(Material supplied Opens)

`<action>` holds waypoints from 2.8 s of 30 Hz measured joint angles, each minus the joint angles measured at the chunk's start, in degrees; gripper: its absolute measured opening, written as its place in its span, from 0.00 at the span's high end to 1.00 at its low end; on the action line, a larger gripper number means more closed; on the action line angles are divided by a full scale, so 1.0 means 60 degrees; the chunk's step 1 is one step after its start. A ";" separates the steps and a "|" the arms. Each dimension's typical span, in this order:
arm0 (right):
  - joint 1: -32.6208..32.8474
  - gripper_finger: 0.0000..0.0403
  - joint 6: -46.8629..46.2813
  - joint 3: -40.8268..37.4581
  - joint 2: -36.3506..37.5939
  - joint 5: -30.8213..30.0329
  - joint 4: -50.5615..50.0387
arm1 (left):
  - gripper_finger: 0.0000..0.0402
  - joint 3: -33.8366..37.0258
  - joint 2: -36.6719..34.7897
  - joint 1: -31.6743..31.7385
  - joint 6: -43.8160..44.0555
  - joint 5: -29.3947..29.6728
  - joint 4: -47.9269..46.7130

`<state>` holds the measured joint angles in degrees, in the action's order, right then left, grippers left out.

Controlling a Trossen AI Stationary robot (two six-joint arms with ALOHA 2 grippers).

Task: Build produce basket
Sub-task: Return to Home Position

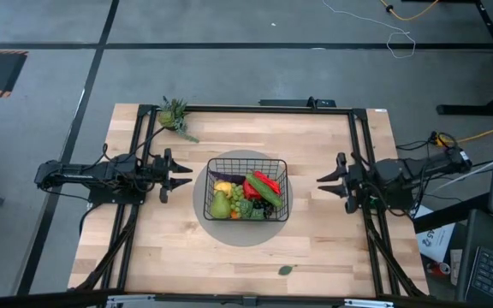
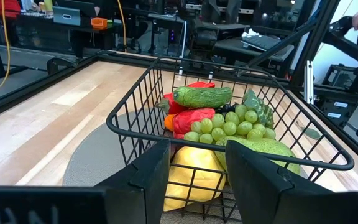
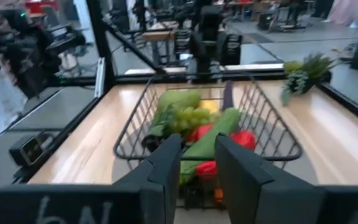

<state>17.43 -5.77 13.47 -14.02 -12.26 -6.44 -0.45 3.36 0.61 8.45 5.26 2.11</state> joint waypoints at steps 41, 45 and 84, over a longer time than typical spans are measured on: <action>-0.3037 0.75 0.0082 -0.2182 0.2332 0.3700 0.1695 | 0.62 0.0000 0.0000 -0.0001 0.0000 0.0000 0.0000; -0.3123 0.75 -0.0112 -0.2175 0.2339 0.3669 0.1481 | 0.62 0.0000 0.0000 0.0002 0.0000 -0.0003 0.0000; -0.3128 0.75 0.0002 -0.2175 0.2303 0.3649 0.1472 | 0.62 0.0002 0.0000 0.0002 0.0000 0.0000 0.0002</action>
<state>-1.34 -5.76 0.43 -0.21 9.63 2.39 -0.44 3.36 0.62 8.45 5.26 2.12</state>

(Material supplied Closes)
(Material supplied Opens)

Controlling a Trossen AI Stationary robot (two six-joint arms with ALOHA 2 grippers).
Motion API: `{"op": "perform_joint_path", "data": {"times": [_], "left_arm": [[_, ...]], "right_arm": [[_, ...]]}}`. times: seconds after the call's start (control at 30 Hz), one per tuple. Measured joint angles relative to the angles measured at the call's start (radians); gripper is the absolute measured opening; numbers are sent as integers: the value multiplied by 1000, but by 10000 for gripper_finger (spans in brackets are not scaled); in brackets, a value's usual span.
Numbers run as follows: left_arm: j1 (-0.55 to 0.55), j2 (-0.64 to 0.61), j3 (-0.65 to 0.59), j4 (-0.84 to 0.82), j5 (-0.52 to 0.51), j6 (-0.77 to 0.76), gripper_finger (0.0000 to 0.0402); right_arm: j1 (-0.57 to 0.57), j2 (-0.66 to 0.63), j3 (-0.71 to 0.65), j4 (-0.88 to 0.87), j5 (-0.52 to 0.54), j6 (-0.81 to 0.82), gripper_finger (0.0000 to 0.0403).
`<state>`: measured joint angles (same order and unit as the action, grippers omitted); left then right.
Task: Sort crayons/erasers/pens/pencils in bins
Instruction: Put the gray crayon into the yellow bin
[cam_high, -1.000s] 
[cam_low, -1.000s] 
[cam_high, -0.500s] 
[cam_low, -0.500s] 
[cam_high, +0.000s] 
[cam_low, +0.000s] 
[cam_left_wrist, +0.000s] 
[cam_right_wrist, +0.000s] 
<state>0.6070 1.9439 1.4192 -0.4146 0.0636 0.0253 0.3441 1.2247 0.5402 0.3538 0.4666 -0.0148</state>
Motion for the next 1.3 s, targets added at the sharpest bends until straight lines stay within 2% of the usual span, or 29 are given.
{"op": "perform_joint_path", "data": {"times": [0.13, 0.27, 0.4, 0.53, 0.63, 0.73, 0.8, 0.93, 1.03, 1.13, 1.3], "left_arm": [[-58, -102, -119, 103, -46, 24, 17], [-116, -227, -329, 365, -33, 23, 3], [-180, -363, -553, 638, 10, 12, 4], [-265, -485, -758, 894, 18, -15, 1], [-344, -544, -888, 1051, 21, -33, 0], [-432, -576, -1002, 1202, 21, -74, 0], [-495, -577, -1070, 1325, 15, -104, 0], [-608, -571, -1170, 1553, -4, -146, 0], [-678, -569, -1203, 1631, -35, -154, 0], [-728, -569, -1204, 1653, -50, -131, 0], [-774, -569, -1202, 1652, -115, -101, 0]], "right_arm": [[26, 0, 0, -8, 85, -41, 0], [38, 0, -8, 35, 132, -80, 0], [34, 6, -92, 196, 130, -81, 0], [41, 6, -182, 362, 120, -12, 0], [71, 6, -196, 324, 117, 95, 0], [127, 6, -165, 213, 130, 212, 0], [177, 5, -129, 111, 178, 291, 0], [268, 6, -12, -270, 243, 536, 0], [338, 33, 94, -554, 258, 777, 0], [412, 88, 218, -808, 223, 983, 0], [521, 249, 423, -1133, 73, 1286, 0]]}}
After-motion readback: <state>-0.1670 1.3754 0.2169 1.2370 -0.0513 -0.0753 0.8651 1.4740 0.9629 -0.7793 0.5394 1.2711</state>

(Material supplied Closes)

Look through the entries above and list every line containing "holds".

> _Written answer_:
`<action>` holds waypoints from 2.8 s of 30 Hz measured joint angles, each minus the joint angles measured at the chunk's start, in degrees; gripper: its absolute measured opening, written as its place in its span, from 0.00 at the span's high end to 1.00 at its low end; on the action line, a larger gripper number means more closed; on the action line angles are divided by a full scale, so 1.0 means 60 degrees; the chunk's step 1 is one step after its start. A ";" separates the steps and a "|" the arms. Each dimension's typical span, in this order:
`<state>` holds the measured joint angles in degrees, in the action's order, right then left, grippers left out.

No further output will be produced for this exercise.